» Problem details
After removing every image, reproduce the data exactly as it appears.

_ _ _

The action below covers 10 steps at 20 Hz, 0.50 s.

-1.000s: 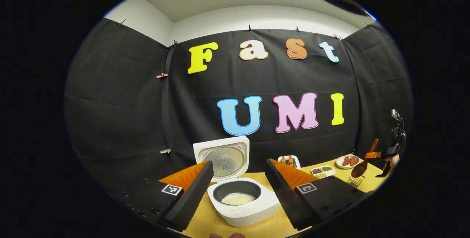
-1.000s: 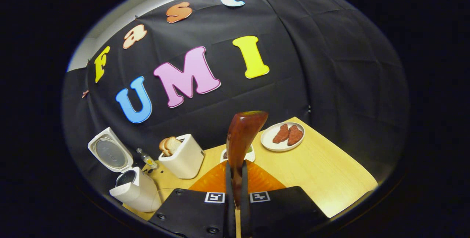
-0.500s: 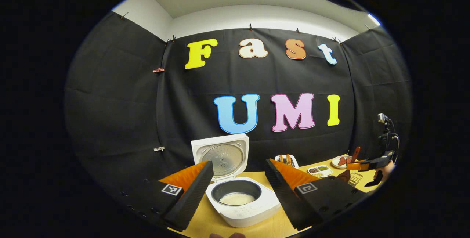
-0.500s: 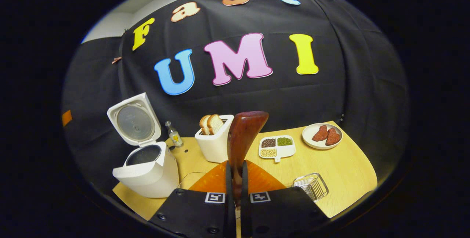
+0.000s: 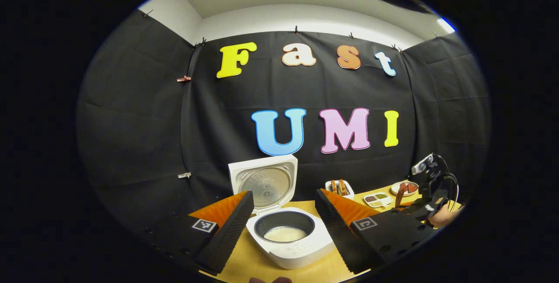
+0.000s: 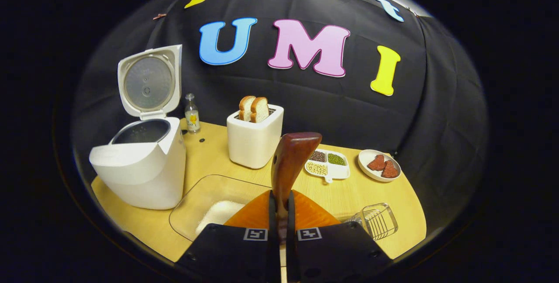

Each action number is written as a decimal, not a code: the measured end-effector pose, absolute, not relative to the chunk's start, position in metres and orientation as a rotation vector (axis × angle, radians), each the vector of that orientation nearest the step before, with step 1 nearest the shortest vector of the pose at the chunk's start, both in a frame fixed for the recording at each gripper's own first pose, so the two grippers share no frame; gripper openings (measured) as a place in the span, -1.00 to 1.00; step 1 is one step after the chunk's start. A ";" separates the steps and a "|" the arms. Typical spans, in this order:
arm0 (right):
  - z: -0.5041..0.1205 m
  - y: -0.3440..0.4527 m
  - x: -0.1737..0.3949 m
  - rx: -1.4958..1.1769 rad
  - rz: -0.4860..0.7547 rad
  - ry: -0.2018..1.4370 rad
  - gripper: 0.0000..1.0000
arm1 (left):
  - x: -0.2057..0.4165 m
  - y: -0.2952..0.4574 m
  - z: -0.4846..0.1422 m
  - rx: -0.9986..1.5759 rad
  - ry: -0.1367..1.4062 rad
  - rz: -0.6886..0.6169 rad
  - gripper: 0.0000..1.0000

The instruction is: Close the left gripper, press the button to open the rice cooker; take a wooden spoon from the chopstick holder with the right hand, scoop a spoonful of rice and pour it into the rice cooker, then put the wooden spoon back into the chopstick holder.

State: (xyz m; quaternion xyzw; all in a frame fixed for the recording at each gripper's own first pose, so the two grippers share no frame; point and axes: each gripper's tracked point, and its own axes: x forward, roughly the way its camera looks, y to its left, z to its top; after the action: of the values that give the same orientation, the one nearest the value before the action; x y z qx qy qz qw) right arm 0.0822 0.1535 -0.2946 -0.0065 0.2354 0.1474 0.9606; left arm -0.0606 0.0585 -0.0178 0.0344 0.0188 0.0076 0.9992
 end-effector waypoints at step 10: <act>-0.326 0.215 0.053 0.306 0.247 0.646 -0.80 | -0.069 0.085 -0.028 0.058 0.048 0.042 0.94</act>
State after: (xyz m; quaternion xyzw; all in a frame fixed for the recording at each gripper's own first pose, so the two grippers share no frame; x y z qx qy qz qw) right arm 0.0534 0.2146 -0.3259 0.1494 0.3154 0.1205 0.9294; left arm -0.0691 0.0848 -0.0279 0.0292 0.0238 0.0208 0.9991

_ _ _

» Task solution
The action below covers 10 steps at 20 Hz, 0.50 s.

-1.000s: 
-1.000s: 
-0.500s: 
-0.500s: 
+0.000s: 
+0.000s: 

Each action number is written as a decimal, not a code: the measured end-effector pose, absolute, not relative to the chunk's start, position in metres and orientation as a rotation vector (axis × angle, radians), each the vector of that orientation nearest the step before, with step 1 nearest the shortest vector of the pose at the chunk's start, both in a frame fixed for the recording at each gripper's own first pose, so the two grippers share no frame; gripper openings (measured) as a place in the span, -1.00 to 1.00; step 1 is one step after the chunk's start. A ";" separates the steps and a "|" the arms. Typical spans, in this order:
arm0 (right):
  - z: -0.5041..0.1205 m
  - y: -0.3440..0.4527 m
  - x: -0.1737..0.3949 m
  - rx: -1.4958..1.1769 rad
  - rz: -0.4860..0.7547 rad
  - ry: -0.2018..1.4370 rad
  - gripper: 0.0000..1.0000
arm1 (left):
  - x: -0.2057..0.4165 m
  - y: -0.2952..0.4574 m
  - z: -0.4846..0.1422 m
  - rx: -0.9986..1.5759 rad
  - ry: -0.1367..1.4062 rad
  - rz: -0.6886..0.6169 rad
  - gripper: 0.0000..1.0000

The instruction is: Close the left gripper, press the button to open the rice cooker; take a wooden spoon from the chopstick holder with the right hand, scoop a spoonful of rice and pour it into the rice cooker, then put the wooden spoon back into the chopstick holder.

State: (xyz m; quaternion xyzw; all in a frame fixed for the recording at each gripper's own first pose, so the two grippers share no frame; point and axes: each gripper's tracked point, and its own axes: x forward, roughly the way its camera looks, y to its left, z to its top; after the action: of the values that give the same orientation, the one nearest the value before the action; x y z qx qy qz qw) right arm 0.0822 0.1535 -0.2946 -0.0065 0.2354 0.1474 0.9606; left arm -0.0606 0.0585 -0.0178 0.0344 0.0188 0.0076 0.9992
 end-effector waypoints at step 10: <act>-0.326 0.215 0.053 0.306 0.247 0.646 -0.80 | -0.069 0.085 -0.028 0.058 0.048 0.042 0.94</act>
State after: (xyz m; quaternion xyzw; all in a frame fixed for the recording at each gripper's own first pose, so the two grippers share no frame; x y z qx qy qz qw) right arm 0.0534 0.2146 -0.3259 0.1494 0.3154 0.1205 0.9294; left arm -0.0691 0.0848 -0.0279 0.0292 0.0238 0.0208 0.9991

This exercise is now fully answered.